*Your task*.
For this exercise, transcribe every line of the material exactly and skip the pictures.

*Task material*.
——
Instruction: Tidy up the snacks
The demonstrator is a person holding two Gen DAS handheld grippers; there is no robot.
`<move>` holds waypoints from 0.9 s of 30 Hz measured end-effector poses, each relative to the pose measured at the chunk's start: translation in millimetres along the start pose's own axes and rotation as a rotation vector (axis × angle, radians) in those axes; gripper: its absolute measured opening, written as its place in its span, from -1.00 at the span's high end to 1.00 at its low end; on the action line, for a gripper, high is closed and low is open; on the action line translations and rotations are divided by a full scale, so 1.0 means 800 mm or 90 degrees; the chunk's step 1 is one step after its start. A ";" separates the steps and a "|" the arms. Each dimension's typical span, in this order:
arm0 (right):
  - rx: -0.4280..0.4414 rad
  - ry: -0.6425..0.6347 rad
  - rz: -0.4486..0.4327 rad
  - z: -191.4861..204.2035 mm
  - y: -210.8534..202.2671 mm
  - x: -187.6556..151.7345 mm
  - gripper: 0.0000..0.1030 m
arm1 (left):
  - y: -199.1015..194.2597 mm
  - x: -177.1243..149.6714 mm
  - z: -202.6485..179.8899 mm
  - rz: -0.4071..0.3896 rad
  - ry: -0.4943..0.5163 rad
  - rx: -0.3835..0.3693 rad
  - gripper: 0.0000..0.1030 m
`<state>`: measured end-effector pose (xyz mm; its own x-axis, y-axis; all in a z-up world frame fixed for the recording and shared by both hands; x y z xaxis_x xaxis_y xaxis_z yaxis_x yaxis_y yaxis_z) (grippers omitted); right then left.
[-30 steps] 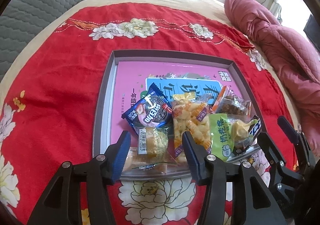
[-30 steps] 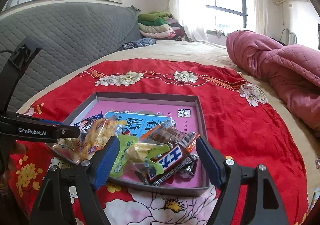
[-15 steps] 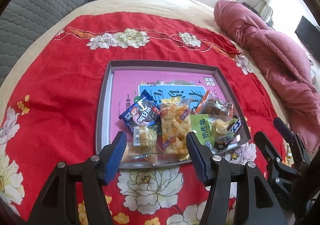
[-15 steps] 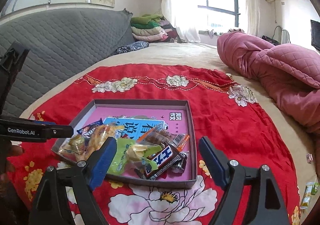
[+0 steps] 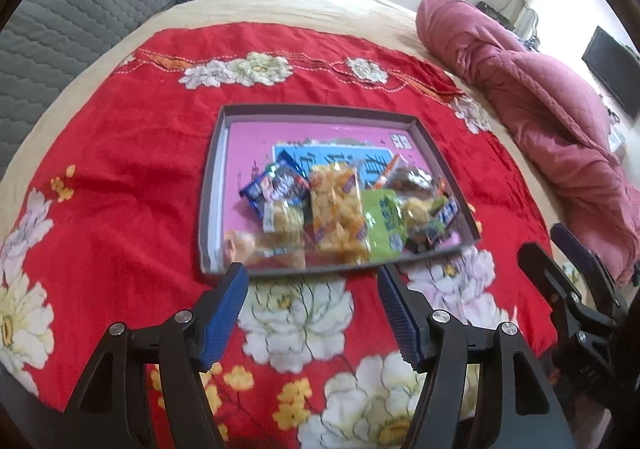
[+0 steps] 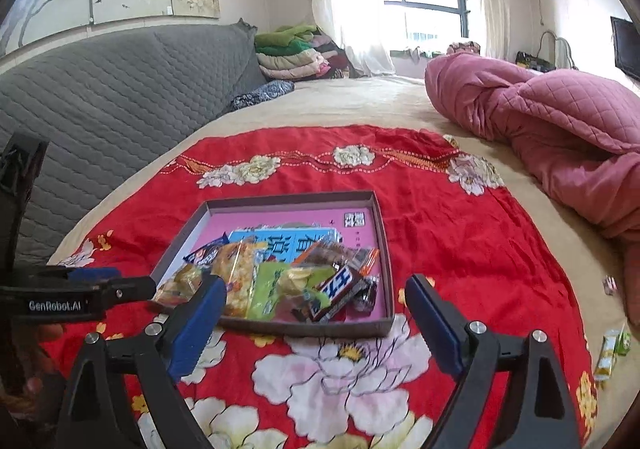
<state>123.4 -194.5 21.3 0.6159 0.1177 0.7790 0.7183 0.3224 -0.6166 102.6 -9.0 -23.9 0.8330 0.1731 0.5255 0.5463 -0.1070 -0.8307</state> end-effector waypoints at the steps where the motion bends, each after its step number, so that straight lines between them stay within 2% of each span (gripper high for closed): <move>1: 0.003 0.003 0.005 0.002 -0.001 -0.002 -0.77 | -0.002 -0.005 -0.001 0.002 0.001 -0.001 -0.34; 12: -0.002 0.006 0.084 0.019 -0.014 -0.045 -0.77 | -0.016 -0.046 -0.022 0.023 0.029 -0.017 -0.34; 19: -0.012 0.009 0.117 0.013 -0.016 -0.067 -0.77 | -0.018 -0.056 -0.014 0.030 0.021 0.000 -0.34; 27: -0.012 -0.009 0.116 0.016 -0.022 -0.075 -0.77 | -0.019 -0.060 -0.011 0.032 0.019 0.005 -0.34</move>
<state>69.8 -195.4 -12.8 0.7322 0.1856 0.6553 0.6010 0.2766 -0.7499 55.3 -24.2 -34.9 0.8618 0.1383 0.4880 0.5029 -0.1066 -0.8578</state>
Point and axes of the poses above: each gripper's, at about its wrist camera, not at the fingertips, and y roughly the way its jaws point, z to its left, x to its top, the point moved 7 cm from there along y, roughly the way its jaws point, and after that the axes turned 3 degrees about y, right-handed, at the moved point
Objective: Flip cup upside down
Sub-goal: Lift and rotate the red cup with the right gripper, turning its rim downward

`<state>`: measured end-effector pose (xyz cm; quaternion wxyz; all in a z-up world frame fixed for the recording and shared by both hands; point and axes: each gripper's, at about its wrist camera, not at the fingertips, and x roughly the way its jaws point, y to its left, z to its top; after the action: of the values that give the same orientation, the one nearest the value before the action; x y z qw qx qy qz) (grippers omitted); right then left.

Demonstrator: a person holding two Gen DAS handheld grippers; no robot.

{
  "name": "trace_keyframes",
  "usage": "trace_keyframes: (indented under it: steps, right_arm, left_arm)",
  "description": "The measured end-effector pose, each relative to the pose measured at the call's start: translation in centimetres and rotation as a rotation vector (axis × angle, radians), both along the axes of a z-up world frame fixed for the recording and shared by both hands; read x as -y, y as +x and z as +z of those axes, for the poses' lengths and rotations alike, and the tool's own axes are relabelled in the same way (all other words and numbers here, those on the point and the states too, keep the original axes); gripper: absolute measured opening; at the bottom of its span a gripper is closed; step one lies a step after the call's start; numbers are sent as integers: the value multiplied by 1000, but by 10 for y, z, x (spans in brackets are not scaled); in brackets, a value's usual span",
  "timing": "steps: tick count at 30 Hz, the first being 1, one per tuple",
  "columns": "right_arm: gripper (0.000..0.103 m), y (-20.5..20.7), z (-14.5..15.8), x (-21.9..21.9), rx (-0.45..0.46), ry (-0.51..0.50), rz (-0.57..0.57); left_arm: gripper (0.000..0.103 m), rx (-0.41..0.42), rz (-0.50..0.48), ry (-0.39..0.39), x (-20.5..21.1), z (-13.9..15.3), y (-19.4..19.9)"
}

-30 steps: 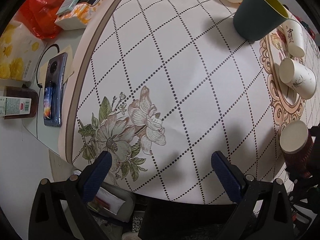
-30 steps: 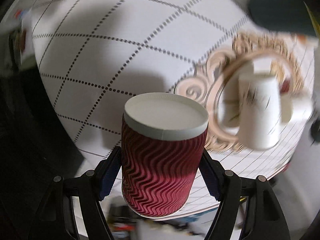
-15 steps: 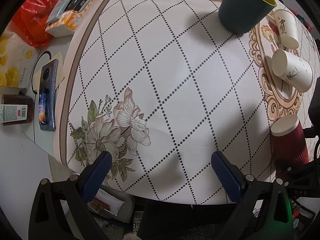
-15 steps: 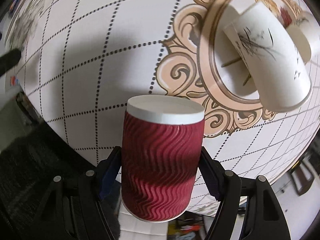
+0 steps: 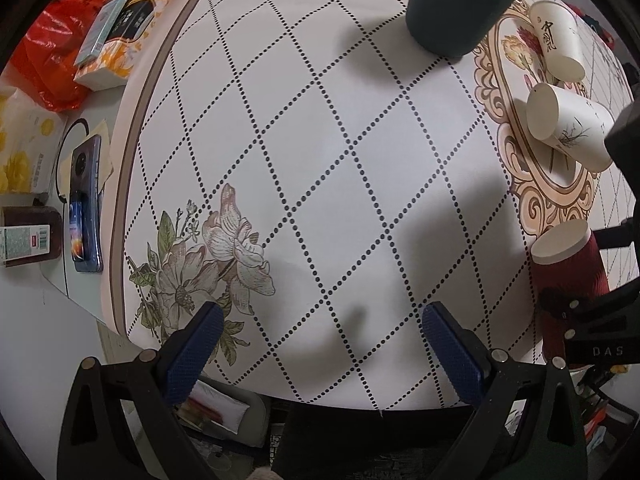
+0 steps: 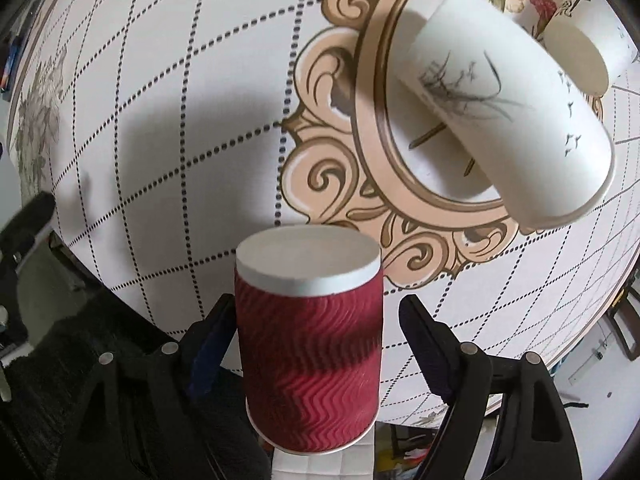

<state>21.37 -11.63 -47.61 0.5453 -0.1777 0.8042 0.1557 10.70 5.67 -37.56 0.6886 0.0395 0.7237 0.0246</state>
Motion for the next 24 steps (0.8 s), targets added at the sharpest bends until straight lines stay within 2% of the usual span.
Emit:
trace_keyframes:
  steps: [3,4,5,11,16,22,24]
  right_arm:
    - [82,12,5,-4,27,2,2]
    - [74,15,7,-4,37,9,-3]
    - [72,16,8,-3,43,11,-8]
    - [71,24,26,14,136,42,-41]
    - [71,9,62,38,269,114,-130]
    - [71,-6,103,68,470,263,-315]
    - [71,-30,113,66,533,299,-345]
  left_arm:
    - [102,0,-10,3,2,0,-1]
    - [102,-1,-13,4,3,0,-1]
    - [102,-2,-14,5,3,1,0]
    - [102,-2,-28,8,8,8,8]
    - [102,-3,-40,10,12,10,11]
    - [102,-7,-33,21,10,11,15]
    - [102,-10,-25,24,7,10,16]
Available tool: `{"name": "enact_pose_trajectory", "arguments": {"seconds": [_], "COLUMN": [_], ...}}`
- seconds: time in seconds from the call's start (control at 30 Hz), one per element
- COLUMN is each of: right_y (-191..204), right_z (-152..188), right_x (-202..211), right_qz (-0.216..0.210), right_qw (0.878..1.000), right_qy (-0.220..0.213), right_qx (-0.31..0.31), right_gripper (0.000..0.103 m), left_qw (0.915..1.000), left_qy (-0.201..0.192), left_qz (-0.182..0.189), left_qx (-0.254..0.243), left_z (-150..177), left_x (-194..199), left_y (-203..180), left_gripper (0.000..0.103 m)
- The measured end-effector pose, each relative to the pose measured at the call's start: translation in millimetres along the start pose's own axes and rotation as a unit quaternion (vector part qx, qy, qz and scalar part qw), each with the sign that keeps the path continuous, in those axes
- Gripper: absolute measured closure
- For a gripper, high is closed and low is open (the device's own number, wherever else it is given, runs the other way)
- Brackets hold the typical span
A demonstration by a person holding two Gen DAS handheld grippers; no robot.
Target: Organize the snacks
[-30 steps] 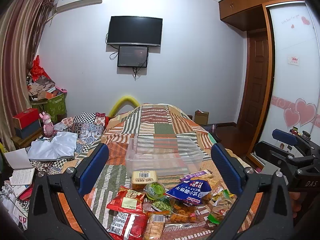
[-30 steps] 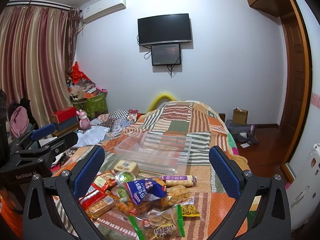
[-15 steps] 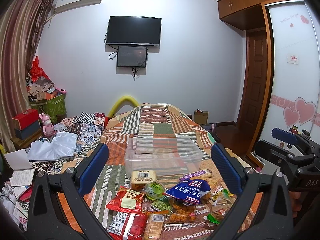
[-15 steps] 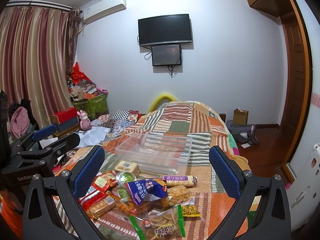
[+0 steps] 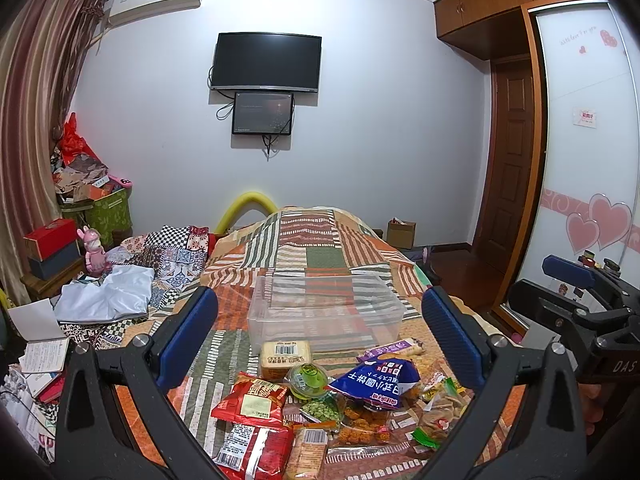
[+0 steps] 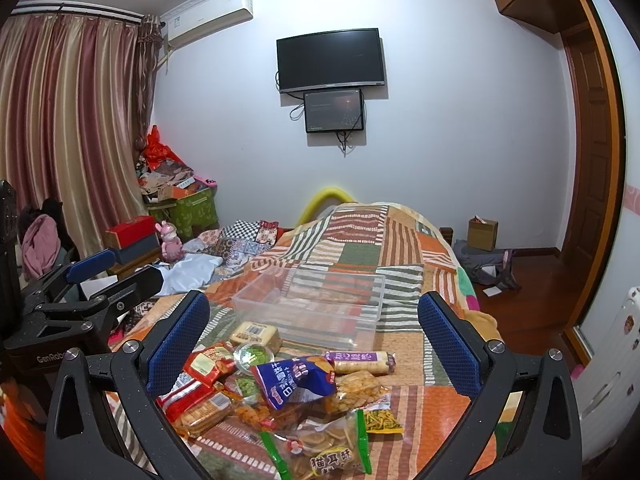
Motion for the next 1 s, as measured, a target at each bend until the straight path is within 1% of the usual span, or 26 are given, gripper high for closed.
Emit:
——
*Result of this task*.
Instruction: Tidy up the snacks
The demonstrator is a person holding two Gen DAS handheld grippers; there is no robot.
`<move>` holds waypoints from 0.9 s of 30 Hz measured end-effector poses, each relative to the pose measured at the chunk's start: translation in millimetres along the start pose's own axes and rotation as a rotation vector (axis × angle, radians) in those axes; gripper: its absolute measured opening, written as its place in its span, from -1.00 at the span's high end to 1.00 at its low end; on the action line, for a gripper, high is closed and low is open; on the action line translations and rotations are divided by a full scale, so 1.0 means 800 mm or 90 degrees; the chunk's step 1 is one step after its start. A ";" separates the steps and a "|" the arms. Each dimension's typical span, in this order:
arm0 (right):
  - rx: -0.4280..0.4414 rad
  - ry: -0.6425..0.6347 rad
  - rz: -0.4486..0.4327 rad
  - z: -191.4861..204.2035 mm
  - y: -210.8534..202.2671 mm
  - x: -187.6556..151.7345 mm
  - gripper: 0.0000..0.1030 m
arm1 (left):
  - y: -199.1015..194.2597 mm
  - x: -177.1243..149.6714 mm
  - z: -202.6485..179.8899 mm
  - rz: -0.4071..0.3896 rad
  - ry: -0.4943..0.5163 rad
  - rx: -0.3835..0.3693 rad
  - gripper: 0.0000..0.1030 m
`<state>`: measured end-effector pose (xyz mm; its own x-axis, y-axis; all in a z-up world frame fixed for the recording and shared by both hands; x y z xaxis_x xaxis_y xaxis_z yaxis_x yaxis_y yaxis_z) (grippers omitted); right then left.
[-30 steps] 
[-30 steps] 
[-15 steps] 
[-15 steps] 
[+0 steps] 
[+0 steps] 
<state>123.4 -194.5 21.3 0.6159 0.1177 0.7790 0.7183 0.3224 -0.6166 102.6 -9.0 -23.9 0.8330 0.1731 0.5255 0.5463 -0.1070 -0.8307</state> end-effector waypoints at the steps where the motion bends, each after its step number, so that straight lines between them stay within 2% of each span (gripper high for closed): <move>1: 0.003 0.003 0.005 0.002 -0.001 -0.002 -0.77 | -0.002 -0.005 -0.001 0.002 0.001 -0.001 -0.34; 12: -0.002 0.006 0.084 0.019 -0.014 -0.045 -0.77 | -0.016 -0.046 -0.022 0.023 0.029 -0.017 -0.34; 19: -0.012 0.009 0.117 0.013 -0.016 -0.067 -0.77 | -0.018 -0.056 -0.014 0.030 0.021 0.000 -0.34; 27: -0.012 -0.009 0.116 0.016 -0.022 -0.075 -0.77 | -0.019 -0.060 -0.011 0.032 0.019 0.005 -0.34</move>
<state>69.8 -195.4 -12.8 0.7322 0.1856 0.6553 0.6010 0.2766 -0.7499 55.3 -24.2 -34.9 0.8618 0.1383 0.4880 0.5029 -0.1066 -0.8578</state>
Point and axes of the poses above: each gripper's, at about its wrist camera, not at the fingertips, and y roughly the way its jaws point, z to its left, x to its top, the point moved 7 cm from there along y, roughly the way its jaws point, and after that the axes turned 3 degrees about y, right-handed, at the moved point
Objective: Flip cup upside down
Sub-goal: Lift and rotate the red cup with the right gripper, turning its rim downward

`<state>`: measured end-effector pose (xyz cm; quaternion wxyz; all in a z-up world frame fixed for the recording and shared by both hands; point and axes: each gripper's, at about its wrist camera, not at the fingertips, and x roughly the way its jaws point, y to its left, z to its top; after the action: of the values that give the same orientation, the one nearest the value before the action; x y z qw qx qy qz) (grippers omitted); right then left.

Demonstrator: a person holding two Gen DAS handheld grippers; no robot.

{
  "name": "trace_keyframes",
  "usage": "trace_keyframes: (indented under it: steps, right_arm, left_arm)",
  "description": "The measured end-effector pose, each relative to the pose measured at the call's start: translation in centimetres and rotation as a rotation vector (axis × angle, radians), both along the axes of a z-up world frame fixed for the recording and shared by both hands; read x as -y, y as +x and z as +z of those axes, for the poses' lengths and rotations alike, and the tool's own axes are relabelled in the same way (all other words and numbers here, those on the point and the states too, keep the original axes); gripper: absolute measured opening; at the bottom of its span a gripper is closed; step one lies a step after the call's start; numbers are sent as integers: the value multiplied by 1000, but by 10 for y, z, x (spans in brackets are not scaled); in brackets, a value's usual span",
  "timing": "steps: tick count at 30 Hz, the first being 1, one per tuple",
  "columns": "right_arm: gripper (0.000..0.103 m), y (-20.5..20.7), z (-14.5..15.8), x (-21.9..21.9), rx (-0.45..0.46), ry (-0.51..0.50), rz (-0.57..0.57); left_arm: gripper (0.000..0.103 m), rx (-0.41..0.42), rz (-0.50..0.48), ry (-0.39..0.39), x (-20.5..21.1), z (-13.9..15.3), y (-19.4..19.9)"
}

-30 steps: 
-30 steps: 
-15 steps: 
-15 steps: 
+0 steps: 
+0 steps: 

<state>21.37 -11.63 -47.61 0.5453 -0.1777 0.8042 0.1557 10.70 5.67 -37.56 0.6886 0.0395 0.7237 0.0246</state>
Motion for the next 24 steps (0.8 s), targets added at the sharpest bends until straight lines stay within 2% of the usual span.
Emit:
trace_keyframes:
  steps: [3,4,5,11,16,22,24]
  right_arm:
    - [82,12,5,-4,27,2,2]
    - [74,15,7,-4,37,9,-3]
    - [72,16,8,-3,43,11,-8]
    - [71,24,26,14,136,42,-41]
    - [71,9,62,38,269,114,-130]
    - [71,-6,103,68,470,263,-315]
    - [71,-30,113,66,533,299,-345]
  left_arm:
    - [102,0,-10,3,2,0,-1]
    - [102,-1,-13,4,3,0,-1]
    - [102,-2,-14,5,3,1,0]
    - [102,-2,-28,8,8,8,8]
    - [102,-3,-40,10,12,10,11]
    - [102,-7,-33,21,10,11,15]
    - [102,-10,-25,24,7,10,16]
Available tool: `{"name": "enact_pose_trajectory", "arguments": {"seconds": [_], "COLUMN": [_], ...}}`
- seconds: time in seconds from the call's start (control at 30 Hz), one per element
- COLUMN is each of: right_y (-191..204), right_z (-152..188), right_x (-202..211), right_qz (-0.216..0.210), right_qw (0.878..1.000), right_qy (-0.220..0.213), right_qx (-0.31..0.31), right_gripper (0.000..0.103 m), left_qw (0.915..1.000), left_qy (-0.201..0.192), left_qz (-0.182..0.189), left_qx (-0.254..0.243), left_z (-150..177), left_x (-194..199), left_y (-203..180), left_gripper (0.000..0.103 m)
- The measured end-effector pose, each relative to the pose measured at the call's start: translation in millimetres along the start pose's own axes and rotation as a unit quaternion (vector part qx, qy, qz and scalar part qw), each with the sign that keeps the path continuous, in those axes
- Gripper: absolute measured closure
- For a gripper, high is closed and low is open (the device's own number, wherever else it is given, runs the other way)
- Brackets hold the typical span
A demonstration by a person holding two Gen DAS handheld grippers; no robot.
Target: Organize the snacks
[-30 steps] 
[-30 steps] 
[-15 steps] 
[-15 steps] 
[+0 steps] 
[+0 steps] 
Motion for the next 1 s, as measured, a target at each bend until the straight path is within 1% of the usual span, or 26 are given, gripper high for closed.
Emit:

This answer has been given in full.